Problem statement – What lines of the data include the string "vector"? Copy them all.
########
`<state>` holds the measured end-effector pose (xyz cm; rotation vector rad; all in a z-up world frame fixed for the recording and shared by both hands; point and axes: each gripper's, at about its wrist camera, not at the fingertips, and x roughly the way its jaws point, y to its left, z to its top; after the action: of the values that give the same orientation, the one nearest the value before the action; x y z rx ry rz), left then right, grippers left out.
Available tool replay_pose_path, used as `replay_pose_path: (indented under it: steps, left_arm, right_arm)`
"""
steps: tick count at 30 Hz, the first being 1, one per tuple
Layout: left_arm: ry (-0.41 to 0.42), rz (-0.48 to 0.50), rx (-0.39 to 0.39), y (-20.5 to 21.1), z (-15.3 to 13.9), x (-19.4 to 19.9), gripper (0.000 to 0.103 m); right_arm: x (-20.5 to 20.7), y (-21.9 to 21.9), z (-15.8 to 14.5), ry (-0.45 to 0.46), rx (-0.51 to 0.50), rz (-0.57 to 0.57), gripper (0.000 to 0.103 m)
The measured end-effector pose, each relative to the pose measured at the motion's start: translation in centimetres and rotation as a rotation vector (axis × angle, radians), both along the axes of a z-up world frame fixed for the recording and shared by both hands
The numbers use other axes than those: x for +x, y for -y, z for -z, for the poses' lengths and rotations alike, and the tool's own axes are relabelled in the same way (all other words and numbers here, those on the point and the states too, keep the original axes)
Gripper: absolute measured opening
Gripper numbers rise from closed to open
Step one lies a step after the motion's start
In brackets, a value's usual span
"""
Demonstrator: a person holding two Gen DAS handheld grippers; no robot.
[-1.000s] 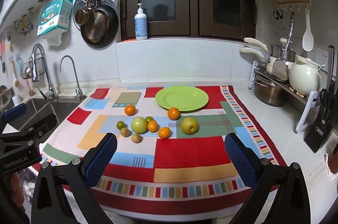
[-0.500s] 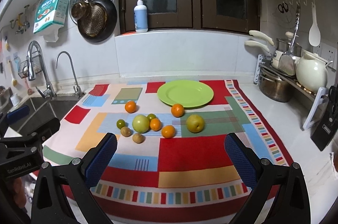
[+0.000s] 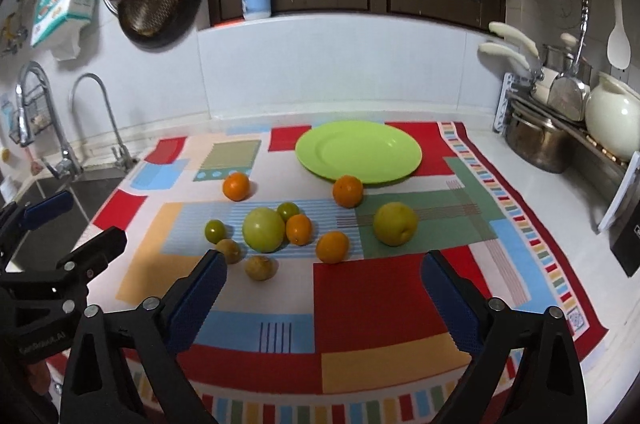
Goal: Organize fruits
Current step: 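Grasp the small brown fruit with the left tool while the right tool grasps an orange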
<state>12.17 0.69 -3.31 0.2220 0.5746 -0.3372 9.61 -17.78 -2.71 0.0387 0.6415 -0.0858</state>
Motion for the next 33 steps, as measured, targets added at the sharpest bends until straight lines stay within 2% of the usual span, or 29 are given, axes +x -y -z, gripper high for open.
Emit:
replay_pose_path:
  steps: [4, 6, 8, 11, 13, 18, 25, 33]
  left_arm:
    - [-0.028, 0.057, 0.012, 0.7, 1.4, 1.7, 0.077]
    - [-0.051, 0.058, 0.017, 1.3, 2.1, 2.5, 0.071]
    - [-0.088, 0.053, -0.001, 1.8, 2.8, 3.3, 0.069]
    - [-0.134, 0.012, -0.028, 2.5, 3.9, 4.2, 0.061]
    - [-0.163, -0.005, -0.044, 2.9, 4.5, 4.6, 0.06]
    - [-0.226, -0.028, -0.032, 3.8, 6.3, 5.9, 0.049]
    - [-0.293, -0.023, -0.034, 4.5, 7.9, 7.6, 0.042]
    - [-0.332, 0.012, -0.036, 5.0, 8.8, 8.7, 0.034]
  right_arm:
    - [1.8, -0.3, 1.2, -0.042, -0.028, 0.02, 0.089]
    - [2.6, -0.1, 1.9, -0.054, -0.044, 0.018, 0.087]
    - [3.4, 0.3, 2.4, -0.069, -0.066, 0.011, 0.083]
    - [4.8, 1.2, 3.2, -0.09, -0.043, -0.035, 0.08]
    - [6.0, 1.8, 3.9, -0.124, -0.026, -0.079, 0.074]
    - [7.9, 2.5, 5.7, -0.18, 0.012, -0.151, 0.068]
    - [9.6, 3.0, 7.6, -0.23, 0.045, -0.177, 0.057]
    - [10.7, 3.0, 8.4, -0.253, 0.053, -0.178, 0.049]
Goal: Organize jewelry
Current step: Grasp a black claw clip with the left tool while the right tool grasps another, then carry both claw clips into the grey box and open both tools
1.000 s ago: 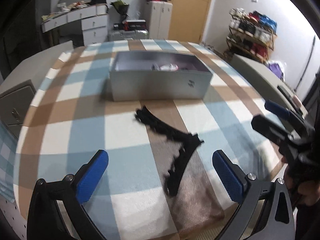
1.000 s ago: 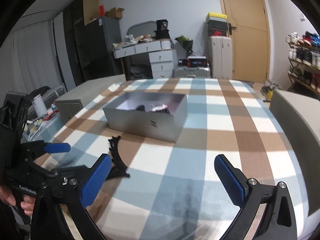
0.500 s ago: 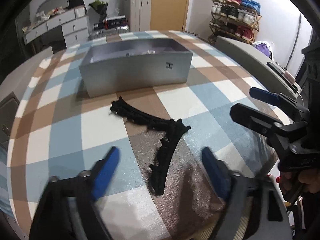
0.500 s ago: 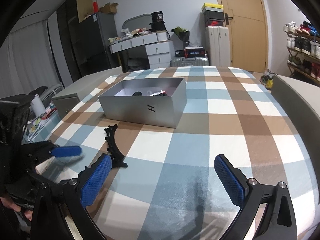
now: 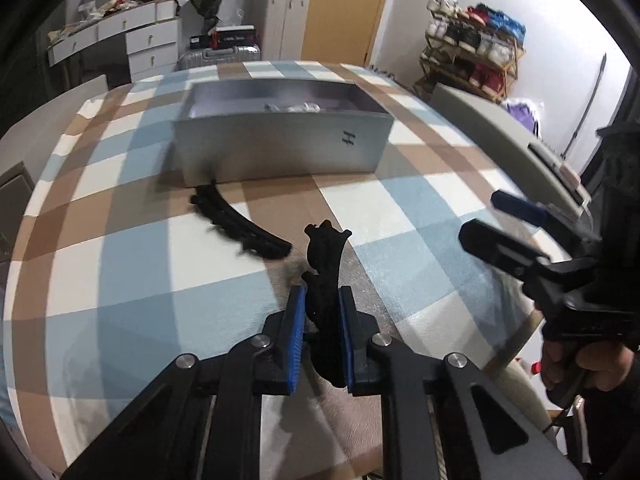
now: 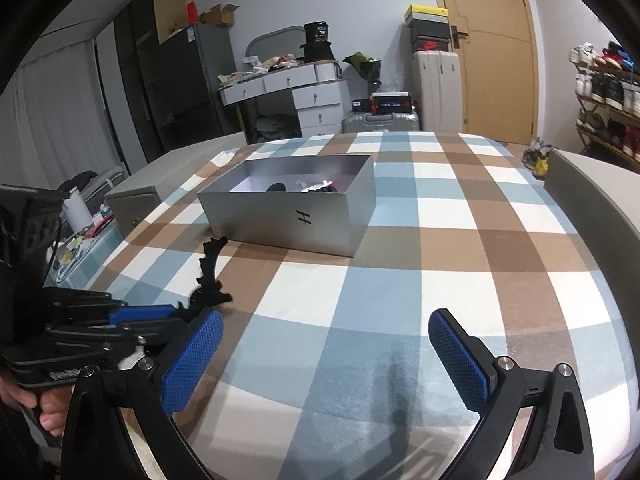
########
Solution to this exercise –
`<state>` holds the measured end-effector pose (xyz cm; rotation vector rad; all in a z-up world frame fixed for the recording and shared by both hands; point and axes: each gripper's, at about its wrist camera, not at the fingertips, and x roughly the way its jaws point, y to its left, z to its top; after the action: of the values that give the same orientation, the one nearest the value before the action; x y z rx ry rz), left then right, grippers left out.
The measured end-effector pose, each relative to the pose measured at the motion's start: translation in centimetres and rotation as a rotation vector (axis × angle, radians), both along the axes of a z-up world frame fixed for the recording and shared by both hands

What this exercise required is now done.